═══ Study material ═══

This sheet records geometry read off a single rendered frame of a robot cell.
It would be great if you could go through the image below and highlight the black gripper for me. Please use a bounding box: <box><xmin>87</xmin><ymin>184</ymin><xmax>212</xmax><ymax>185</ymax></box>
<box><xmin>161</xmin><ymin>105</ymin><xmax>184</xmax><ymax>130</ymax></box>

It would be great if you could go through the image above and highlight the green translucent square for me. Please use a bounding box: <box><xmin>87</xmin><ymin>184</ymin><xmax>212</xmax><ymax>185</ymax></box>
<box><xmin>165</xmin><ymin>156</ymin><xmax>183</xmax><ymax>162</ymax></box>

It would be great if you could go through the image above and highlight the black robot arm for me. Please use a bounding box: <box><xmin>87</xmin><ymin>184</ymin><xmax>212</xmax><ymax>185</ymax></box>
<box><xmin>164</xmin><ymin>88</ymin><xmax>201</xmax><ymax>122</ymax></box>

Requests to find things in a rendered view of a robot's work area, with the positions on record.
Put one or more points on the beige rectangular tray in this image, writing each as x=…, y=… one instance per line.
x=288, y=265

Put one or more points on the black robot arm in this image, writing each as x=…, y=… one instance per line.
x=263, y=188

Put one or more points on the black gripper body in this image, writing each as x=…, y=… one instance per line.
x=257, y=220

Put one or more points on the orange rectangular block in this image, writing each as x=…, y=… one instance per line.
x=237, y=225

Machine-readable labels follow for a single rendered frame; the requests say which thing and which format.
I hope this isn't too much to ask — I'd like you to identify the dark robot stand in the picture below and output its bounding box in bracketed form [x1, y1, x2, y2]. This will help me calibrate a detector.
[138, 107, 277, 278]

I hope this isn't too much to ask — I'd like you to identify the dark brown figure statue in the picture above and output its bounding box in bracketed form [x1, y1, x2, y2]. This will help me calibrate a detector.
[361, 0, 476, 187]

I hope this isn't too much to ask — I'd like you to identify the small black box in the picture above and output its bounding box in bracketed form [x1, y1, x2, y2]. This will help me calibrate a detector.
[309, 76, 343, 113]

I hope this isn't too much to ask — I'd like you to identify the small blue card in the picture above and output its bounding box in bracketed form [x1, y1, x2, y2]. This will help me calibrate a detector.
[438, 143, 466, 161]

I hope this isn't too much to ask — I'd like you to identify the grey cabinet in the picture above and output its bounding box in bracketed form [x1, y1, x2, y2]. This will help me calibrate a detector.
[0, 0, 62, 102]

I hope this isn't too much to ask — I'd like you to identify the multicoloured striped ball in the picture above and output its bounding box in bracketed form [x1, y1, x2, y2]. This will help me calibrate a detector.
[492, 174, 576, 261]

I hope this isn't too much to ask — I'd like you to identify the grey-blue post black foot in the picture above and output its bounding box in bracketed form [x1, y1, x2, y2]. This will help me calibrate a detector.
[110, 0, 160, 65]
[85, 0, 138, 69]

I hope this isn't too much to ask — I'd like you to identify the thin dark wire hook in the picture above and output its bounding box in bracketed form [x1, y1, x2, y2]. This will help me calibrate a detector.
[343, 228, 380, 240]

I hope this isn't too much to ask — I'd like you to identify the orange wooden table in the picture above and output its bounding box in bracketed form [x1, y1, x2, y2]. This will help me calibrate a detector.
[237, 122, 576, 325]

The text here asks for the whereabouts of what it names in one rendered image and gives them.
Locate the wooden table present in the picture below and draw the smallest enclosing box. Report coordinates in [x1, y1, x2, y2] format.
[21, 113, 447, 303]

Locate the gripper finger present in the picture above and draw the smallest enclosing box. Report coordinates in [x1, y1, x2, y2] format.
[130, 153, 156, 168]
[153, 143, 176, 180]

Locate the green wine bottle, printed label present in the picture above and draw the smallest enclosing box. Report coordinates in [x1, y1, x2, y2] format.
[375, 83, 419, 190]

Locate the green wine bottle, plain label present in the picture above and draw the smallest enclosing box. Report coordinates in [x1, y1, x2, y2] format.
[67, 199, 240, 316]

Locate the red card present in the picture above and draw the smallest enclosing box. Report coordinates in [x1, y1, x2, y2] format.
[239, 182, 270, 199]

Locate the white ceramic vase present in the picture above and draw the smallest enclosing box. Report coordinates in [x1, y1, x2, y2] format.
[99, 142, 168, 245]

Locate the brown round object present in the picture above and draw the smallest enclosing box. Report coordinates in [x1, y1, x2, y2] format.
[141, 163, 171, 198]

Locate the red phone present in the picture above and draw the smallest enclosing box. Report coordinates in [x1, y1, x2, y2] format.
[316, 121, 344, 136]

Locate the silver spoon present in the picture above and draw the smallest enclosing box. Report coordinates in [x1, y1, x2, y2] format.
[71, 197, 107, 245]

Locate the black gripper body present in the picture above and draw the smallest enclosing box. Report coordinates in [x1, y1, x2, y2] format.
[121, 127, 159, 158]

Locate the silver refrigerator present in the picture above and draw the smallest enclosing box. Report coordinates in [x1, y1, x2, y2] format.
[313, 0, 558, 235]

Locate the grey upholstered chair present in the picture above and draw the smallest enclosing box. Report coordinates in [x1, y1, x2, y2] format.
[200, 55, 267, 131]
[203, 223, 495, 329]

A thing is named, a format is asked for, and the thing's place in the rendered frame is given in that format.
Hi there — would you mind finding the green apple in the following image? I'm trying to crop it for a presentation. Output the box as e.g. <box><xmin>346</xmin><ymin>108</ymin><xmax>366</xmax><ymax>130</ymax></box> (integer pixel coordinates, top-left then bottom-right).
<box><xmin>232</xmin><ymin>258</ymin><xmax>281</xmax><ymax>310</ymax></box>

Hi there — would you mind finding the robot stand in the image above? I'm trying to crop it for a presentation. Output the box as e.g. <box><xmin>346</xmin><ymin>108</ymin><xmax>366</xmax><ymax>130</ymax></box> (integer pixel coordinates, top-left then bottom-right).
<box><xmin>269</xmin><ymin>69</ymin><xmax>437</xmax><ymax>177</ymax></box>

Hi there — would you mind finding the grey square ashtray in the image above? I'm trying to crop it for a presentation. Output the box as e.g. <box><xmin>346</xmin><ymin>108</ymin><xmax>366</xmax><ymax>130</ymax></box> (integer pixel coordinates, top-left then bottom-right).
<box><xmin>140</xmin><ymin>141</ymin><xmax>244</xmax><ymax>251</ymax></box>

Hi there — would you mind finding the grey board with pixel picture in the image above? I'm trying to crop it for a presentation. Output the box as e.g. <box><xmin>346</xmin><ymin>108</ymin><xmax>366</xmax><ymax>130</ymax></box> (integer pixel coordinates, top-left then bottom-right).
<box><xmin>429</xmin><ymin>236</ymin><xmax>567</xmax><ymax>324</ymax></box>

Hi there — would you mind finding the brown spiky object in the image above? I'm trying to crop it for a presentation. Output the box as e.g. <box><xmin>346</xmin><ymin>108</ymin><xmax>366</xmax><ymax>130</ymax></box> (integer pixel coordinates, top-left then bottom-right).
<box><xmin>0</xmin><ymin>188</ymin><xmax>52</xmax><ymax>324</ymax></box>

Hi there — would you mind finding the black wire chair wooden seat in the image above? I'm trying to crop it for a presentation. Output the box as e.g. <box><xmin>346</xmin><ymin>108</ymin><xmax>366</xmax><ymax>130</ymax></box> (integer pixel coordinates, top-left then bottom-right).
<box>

═══

» Try it
Each line in the data that holds the string "frame" should be found and copied.

» Answer to this problem
This sheet records geometry read off a single rendered frame of a robot cell.
Machine-readable labels follow for a single rendered frame; the requests say which thing and which format.
A thing is named, a format is asked for, and the thing's place in the rendered frame is given in that format.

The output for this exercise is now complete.